> Your goal
Copy every line from the data below in which the string "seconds" can be found.

______________________________

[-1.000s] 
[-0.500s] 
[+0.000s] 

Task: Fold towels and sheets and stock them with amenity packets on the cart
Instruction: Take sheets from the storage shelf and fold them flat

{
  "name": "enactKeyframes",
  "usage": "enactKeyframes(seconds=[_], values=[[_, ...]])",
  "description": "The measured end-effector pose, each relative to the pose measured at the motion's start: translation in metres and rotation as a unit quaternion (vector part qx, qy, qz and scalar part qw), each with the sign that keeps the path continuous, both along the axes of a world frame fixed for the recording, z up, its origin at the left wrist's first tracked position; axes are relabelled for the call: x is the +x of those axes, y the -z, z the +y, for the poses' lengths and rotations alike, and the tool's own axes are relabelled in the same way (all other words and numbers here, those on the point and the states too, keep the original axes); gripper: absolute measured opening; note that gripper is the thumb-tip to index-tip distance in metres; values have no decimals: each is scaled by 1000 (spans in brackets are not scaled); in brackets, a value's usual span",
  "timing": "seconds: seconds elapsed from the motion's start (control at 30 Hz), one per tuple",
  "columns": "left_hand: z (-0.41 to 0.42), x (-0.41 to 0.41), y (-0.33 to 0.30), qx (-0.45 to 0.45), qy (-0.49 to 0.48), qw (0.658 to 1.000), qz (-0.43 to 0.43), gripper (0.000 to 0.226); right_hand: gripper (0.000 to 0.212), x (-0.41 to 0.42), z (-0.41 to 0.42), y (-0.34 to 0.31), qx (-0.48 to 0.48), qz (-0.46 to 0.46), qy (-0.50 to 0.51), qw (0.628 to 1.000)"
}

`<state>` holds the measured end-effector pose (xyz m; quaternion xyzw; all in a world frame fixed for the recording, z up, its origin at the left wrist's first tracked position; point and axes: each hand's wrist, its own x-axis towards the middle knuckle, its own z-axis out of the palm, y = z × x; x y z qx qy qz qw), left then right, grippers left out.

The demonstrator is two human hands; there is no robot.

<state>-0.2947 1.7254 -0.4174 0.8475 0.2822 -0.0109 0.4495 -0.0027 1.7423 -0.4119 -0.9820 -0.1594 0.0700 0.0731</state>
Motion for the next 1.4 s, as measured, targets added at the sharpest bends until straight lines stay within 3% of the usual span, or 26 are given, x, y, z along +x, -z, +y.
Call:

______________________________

> Response box
  "usage": "enactKeyframes(seconds=[_], values=[[_, ...]])",
  "timing": "seconds: seconds elapsed from the motion's start (control at 30 Hz), one per tuple",

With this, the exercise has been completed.